Nikolas Tombazis (; born 22 April 1968 in Athens, Greece) is a racing car designer who has worked in Formula One since 1992 for the Benetton, McLaren, and Ferrari teams.

Tombazis graduated with a degree in engineering in 1989 from Trinity College at Cambridge University followed by a PhD in aeronautical engineering from Imperial College London in 1992.

In November 1992, he became aerodynamicist at the Benetton Formula 1 team and was promoted to Head of Aerodynamics in 1994.
Three years later he moved to the Scuderia Ferrari, where, in 1998, he became Head of Aerodynamics and CFD.

In 2004 he returned to England to work with McLaren, where he started working in a similar position and later being promoted to Head of Planning.

In March 2006, he was back at Ferrari, this time as Chief Designer. He left Ferrari on 16 December 2014.
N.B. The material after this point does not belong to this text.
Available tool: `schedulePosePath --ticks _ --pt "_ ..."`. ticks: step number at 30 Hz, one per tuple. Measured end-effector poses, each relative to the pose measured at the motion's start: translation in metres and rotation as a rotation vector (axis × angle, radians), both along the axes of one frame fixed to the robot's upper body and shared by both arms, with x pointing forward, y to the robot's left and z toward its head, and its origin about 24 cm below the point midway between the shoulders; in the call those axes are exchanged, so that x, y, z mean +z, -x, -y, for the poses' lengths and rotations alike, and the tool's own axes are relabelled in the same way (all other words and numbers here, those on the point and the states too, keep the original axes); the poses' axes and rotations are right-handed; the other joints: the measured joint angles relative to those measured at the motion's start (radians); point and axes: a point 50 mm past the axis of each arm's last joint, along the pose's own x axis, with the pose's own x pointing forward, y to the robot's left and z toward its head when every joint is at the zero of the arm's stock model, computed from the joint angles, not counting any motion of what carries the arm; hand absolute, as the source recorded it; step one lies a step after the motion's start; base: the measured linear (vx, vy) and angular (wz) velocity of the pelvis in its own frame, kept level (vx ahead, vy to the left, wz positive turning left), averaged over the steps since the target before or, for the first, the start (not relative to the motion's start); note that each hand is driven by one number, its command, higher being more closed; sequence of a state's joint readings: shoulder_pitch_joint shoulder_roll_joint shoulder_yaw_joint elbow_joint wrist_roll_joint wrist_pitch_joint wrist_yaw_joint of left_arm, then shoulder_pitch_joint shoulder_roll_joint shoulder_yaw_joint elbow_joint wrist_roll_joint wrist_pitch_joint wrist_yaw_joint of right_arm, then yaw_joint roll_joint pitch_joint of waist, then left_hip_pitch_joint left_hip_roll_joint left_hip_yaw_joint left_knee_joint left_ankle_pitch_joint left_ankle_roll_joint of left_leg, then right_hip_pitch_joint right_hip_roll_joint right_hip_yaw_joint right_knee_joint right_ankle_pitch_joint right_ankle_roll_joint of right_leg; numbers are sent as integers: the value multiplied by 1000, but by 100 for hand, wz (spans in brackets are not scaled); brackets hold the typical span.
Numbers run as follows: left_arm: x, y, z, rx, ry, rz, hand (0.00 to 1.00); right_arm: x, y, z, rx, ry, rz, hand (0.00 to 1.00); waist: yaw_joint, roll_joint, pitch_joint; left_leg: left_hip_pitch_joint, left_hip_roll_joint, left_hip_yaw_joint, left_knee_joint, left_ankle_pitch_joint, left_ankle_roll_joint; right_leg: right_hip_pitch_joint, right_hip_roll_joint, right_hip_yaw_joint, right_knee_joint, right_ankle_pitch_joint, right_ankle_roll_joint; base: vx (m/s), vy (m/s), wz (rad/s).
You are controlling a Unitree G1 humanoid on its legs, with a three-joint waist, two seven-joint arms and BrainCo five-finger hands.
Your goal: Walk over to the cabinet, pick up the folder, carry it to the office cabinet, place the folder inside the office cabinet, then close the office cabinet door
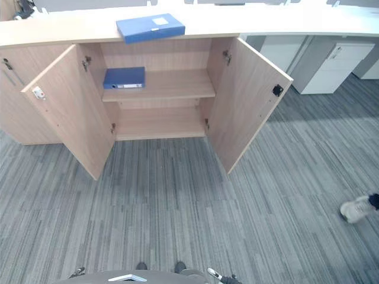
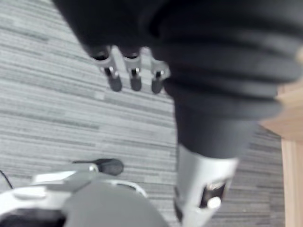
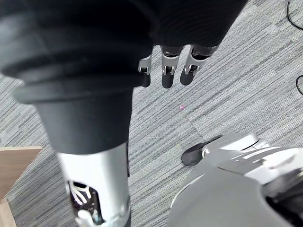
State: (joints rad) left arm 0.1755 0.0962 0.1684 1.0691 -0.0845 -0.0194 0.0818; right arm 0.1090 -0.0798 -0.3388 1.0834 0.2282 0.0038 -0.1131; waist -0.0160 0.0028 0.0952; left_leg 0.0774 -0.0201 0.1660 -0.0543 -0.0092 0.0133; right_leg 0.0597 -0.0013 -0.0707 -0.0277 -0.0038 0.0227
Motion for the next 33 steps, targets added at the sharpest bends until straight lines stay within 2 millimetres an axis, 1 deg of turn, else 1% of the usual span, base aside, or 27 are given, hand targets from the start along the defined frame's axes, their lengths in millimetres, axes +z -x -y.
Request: schedulePosePath --ticks 3,6,12,23,29,30,32,33 --pt "0 -5 -1 -2 -2 9 0 1 -11 -3 -13 -11 29 0 -3 -8 7 13 0 3 -4 -7 -11 17 0 -2 -19 2 3 63 -1 -2" --pt "1 -10 0 -10 -3 22 0 2 -20 -5 -11 -14 50 0 -2 -6 9 19 -1 6 -5 -14 -22 29 0 -4 -31 5 8 51 -2 -3" --pt "1 -13 2 -14 1 27 0 3 -33 -15 22 -28 74 0 0 1 17 42 -1 22 -21 -16 -25 46 1 2 -40 3 11 -16 -10 -6" --pt "1 -15 4 -36 4 29 0 4 -35 -15 38 -25 76 0 2 1 23 34 1 36 -29 -18 -18 37 4 7 -52 5 8 -45 -26 -3" --pt "2 -19 1 -39 -6 38 0 5 -41 -16 44 -25 90 0 10 -4 30 5 0 76 -23 -38 -4 -7 5 47 -51 6 10 20 -5 -21" --pt "2 -20 0 -39 -7 41 0 5 -42 -16 45 -25 93 0 16 -6 31 1 0 84 -20 -48 1 -18 5 59 -44 1 16 62 17 -25" --pt "3 -24 -1 -43 -11 50 0 6 -46 -16 48 -24 103 0 11 -7 39 -25 1 87 32 -85 6 -56 -1 61 33 -42 30 100 31 -13" --pt "4 -27 -1 -45 -11 58 0 7 -48 -17 50 -24 109 0 10 -6 52 -32 2 88 70 -112 9 -93 -8 57 127 -88 42 133 55 -2"
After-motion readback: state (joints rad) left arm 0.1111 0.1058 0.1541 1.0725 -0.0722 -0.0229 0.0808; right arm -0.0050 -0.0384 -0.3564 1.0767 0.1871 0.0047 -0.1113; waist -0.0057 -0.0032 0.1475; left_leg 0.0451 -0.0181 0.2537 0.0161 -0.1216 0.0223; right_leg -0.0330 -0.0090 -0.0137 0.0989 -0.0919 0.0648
On 15 January 2016, the Manor Formula 1 team appointed Tombazis as its chief aerodynamicist.

Following the closure of Manor, he set up his own consultancy, called MAA, and has been a visiting professor of aerodynamics for Imperial College London.

On 6 March 2018, it was announced that Tombazis has joined the FIA to become its 'head of single-seater technical matters'.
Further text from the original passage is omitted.